God’s Beauty in Creation

It was a beautiful fall day. The sun was out and the rains of winter hadn’t come yet so it was cool and clear.

I was wandering through a grassy field with Father. We were talking about something or other, sauntering, quiet and peaceful. I was running my fingertips through the tops of the grass as we walked.

I loved the way the wind moved the grass, blowing gently, eddying. The tops of the grass swaying with the breezes was fascinating and lovely. I sighed in appreciation.

I latched onto  one stalk of grass as I walked and pulled it out, something to fiddle with as we walked, rolling it around my fingers.

After a few minutes of fiddling blankly with the grass, I looked at the single stem of grass, and suddenly I saw it. Suddenly I realized that the single stalk of grass was every bit as beautiful - in a completely different way - as the entire field of grass. The tall, straight stalk had a classic, almost a formal beauty.

I reflected on that for a while as I looked at my piece of grass. Then I looked more closely, and I saw the pattern of the veins in the leaf. It was on the stem, too: completely irregular patterns that reflected it’s Creator’s attention to detail.

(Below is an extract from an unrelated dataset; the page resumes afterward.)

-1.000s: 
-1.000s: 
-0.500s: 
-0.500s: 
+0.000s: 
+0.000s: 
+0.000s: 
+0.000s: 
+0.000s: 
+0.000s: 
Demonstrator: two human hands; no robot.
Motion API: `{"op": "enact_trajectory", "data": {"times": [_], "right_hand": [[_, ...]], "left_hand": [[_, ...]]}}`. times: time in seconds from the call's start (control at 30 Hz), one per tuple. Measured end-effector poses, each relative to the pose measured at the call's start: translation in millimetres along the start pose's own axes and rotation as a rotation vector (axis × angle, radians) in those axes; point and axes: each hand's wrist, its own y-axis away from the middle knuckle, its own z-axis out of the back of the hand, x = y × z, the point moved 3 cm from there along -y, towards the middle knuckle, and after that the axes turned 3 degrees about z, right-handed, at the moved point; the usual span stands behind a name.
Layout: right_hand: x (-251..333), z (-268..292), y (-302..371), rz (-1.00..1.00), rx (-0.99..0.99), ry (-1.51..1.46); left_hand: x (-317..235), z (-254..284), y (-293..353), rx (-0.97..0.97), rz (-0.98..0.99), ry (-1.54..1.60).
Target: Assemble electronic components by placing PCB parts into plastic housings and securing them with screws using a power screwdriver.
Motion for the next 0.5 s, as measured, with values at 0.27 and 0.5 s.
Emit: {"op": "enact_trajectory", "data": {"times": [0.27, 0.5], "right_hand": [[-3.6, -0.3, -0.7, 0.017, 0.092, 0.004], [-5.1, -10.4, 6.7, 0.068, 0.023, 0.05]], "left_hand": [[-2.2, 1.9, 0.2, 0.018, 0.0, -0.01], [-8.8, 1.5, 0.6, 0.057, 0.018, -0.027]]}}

I stood there in awe of how beauty infused the grass at every level: the field was beautiful, the single stalk was beautiful, the tiny veins were beautiful. What a wonderful Creator we have. That’s Jesus (John 1). He’s amazing.

 Suddenly, I remembered my high school biology classes where I examined the cells of a leaf of grass. That had another beauty all its own: row after irregular row of semi-autonomous life all contributing to the overall life of the plant, each asymmetrical in its beauty.

And then I thought about the molecular structure of the grass, the molecules all reaching out and attaching to the molecules, all the atoms perfectly in place within each molecule. Wow. What beauty at that level, too.

And then we could talk about quarks and neutrinos and string theory! Beauty, all the way down! I was overwhelmed.

And that’s it. Nothing profound. Just amazement at a Creator who fills, full to the brim, everything He touches with beauty.

Beauty is everywhere. I just need eyes to see it. And when I do, I get to see more of God’s amazing attributes.

I’m so proud of my big Brother. He’s amazing!